> [Goal of the exercise]: Read the data below. Every line holding the string "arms" must be copied.

> [Input data]:
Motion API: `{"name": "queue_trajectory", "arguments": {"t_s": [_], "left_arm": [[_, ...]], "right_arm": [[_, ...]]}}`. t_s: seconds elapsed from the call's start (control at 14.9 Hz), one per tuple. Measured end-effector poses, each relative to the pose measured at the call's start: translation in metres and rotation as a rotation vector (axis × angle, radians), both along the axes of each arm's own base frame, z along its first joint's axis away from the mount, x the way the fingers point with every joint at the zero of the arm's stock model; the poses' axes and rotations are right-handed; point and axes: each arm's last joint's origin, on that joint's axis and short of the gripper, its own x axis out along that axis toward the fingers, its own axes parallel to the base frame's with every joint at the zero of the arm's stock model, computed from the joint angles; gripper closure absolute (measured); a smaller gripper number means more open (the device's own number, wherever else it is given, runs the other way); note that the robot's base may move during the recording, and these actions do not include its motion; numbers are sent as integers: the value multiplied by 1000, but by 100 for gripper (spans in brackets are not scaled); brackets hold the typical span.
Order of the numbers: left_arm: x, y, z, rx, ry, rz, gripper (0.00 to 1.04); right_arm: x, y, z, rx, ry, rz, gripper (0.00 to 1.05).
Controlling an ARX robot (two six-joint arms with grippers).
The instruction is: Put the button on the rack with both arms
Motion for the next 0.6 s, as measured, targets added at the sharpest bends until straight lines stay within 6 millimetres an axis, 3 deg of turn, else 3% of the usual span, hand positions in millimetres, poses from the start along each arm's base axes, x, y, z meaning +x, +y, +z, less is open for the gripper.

> [Answer section]:
Controlling an ARX robot (two six-joint arms with grippers).
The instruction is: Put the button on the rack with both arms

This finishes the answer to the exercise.